When the murder was first reported, every nuance of emotionalism, every flicker of pain was wrung out of the murder and the trial, and every effort was made to drag it out as long as possible. If any of the families involved expected closure, the cameras and tape recorders of the press would ensure this was available for the delectation of their audience.
Seventeen years later, they can do the same all over again, but now can ring the changes on the Government and the prison service, and then feed it into the Social Internet. The bigots and the bandwagoneers of Bebo and FaceBook and Twitter will pump it up and then the mainstream media can capitalise on the Social Internet’s reaction. Money for old rope. And baby James? Well, to be honest, he’s not very interesting, is he? I mean, he was only a little kid and anyway, he’s dead. Not much of interest there. Venables is good, though, because all kinds of muck can be raked over again with Venables, and when the pace dies off a bit, you can get a bit of conflation in there, say, Venables and Sutcliffe or Venables and Chapman, spice it with a dash of loathing, or disgust, and pump it back into the system again.
With a bit of luck, some politico will say something juicy or we can always buy in an ‘expert’ to add a pint of fuel to the fire. And any closure the families may have had will need to be sealed down very tight, or the cameras will be in.

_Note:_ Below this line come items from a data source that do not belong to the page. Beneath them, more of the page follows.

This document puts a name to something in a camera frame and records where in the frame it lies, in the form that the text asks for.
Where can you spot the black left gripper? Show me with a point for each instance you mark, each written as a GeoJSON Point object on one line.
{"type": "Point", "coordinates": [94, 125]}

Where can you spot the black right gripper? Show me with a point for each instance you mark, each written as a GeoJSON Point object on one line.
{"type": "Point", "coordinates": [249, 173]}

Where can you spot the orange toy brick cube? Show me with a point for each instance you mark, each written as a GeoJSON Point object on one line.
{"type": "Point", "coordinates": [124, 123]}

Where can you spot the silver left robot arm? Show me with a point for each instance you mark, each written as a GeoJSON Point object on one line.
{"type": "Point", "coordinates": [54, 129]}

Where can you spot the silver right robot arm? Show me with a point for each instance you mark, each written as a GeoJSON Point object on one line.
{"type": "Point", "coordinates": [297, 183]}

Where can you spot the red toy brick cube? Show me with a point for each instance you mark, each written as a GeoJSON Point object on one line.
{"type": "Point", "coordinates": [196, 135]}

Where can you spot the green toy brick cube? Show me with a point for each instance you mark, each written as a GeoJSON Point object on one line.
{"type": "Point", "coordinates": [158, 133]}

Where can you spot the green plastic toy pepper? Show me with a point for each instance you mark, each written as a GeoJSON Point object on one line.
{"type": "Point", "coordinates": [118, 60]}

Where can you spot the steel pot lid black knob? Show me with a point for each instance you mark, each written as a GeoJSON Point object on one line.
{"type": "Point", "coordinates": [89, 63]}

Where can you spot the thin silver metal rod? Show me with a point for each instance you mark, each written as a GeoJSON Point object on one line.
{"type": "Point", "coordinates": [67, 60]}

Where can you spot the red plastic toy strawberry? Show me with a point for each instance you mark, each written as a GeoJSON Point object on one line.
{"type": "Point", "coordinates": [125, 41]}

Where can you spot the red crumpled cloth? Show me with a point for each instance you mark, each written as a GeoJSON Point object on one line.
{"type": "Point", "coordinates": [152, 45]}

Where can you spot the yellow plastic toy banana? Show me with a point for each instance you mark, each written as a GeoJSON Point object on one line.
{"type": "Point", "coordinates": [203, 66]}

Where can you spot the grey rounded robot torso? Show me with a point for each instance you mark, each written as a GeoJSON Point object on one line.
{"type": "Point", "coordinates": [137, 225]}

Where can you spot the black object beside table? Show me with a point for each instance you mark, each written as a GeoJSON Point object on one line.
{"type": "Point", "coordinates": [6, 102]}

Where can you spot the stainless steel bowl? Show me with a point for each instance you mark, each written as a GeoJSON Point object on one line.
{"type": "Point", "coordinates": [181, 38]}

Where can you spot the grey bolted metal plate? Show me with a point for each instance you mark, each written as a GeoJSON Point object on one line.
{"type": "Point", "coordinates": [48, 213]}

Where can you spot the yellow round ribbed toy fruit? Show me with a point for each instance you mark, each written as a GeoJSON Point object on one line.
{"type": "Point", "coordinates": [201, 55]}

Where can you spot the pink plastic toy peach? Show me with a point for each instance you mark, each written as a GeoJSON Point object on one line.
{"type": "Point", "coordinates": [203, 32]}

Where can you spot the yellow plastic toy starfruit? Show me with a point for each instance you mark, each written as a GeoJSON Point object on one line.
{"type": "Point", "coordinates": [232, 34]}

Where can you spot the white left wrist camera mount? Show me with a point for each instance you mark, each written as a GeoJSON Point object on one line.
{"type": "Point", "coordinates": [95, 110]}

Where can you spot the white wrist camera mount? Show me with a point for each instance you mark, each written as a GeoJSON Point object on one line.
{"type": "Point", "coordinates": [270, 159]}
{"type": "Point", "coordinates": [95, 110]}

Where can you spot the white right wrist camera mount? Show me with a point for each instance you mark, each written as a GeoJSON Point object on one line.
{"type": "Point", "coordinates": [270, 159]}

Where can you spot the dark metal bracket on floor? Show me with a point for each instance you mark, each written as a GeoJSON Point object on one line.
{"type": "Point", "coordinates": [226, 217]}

There are no laws to protect a person’s ‘public’ life from being owned, packaged, sold, re-packaged and resold time and again. ‘Public’ in this sense means anything within range of a 1200mm telephoto lens. There is little done to challenge ‘The public have a right to know‘ claim by mainstream media
There is no protection for the families of media targets
Perhaps there should be something in law which differentiates between ‘public interest’ from ‘public titillation’
Paul Walsh
Paul is a modern man, house husband and the first bloke on the blog.